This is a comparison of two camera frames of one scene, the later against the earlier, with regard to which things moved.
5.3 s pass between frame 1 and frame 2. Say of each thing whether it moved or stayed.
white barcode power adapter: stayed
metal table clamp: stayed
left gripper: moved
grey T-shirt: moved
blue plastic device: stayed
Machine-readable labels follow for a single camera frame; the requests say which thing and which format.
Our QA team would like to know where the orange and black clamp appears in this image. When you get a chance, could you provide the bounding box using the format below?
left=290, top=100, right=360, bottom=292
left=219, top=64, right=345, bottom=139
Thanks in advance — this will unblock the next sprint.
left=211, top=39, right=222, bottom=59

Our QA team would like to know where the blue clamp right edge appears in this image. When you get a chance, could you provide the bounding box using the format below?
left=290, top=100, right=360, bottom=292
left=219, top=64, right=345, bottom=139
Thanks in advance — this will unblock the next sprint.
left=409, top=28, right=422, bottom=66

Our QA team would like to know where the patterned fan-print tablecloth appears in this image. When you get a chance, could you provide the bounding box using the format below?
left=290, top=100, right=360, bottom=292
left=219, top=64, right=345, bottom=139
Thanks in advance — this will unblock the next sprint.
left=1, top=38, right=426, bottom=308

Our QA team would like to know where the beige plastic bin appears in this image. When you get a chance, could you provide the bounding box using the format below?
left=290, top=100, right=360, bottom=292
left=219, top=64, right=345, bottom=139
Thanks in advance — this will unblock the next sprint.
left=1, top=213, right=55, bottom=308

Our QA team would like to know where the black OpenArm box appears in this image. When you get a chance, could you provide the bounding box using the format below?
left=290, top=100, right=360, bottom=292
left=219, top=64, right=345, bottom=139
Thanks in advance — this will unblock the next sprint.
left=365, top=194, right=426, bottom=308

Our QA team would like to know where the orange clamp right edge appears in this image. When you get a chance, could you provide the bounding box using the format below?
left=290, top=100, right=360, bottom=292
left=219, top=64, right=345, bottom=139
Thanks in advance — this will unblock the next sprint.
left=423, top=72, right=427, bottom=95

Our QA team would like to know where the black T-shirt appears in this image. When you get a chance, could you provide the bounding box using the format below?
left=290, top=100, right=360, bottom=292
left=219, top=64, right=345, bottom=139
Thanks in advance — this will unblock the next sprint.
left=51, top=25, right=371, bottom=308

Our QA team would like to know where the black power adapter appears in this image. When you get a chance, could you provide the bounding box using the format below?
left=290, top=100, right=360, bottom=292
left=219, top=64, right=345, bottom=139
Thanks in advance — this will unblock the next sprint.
-----
[Goal of the exercise]
What is needed here is a word-for-word copy of the whole listing.

[Reply to the exercise]
This is a comparison of two camera frames of one scene, the later against the earlier, with regard to which things moved.
5.3 s pass between frame 1 and frame 2. Say of each thing whether it moved or stayed.
white barcode power adapter: stayed
metal table clamp: stayed
left gripper: moved
grey T-shirt: moved
blue plastic device: stayed
Machine-readable labels follow for a single camera frame; the requests say which thing and which format.
Our QA team would like to know where the orange and black clamp appears in this image. When you get a chance, could you provide the bounding box using the format below?
left=290, top=100, right=360, bottom=292
left=219, top=64, right=345, bottom=139
Thanks in advance — this will unblock the next sprint.
left=211, top=39, right=222, bottom=59

Our QA team would like to know where the blue clamp right edge appears in this image. When you get a chance, could you provide the bounding box using the format below?
left=290, top=100, right=360, bottom=292
left=219, top=64, right=345, bottom=139
Thanks in advance — this will unblock the next sprint.
left=409, top=28, right=422, bottom=66

Our QA team would like to know where the patterned fan-print tablecloth appears in this image. When you get a chance, could you provide the bounding box using the format below?
left=290, top=100, right=360, bottom=292
left=219, top=64, right=345, bottom=139
Thanks in advance — this will unblock the next sprint.
left=1, top=38, right=426, bottom=308

Our QA team would like to know where the beige plastic bin appears in this image. When you get a chance, could you provide the bounding box using the format below?
left=290, top=100, right=360, bottom=292
left=219, top=64, right=345, bottom=139
Thanks in advance — this will unblock the next sprint.
left=1, top=213, right=55, bottom=308

Our QA team would like to know where the black OpenArm box appears in this image. When you get a chance, could you provide the bounding box using the format below?
left=290, top=100, right=360, bottom=292
left=219, top=64, right=345, bottom=139
Thanks in advance — this will unblock the next sprint.
left=365, top=194, right=426, bottom=308

Our QA team would like to know where the orange clamp right edge appears in this image. When you get a chance, could you provide the bounding box using the format below?
left=290, top=100, right=360, bottom=292
left=219, top=64, right=345, bottom=139
Thanks in advance — this will unblock the next sprint.
left=423, top=72, right=427, bottom=95

Our QA team would like to know where the black T-shirt appears in this image. When you get a chance, could you provide the bounding box using the format below?
left=290, top=100, right=360, bottom=292
left=219, top=64, right=345, bottom=139
Thanks in advance — this will unblock the next sprint.
left=51, top=25, right=371, bottom=308

Our QA team would like to know where the black power adapter appears in this image. When you get a chance, could you provide the bounding box using the format below?
left=290, top=100, right=360, bottom=292
left=219, top=64, right=345, bottom=139
Thanks in advance — this will unblock the next sprint.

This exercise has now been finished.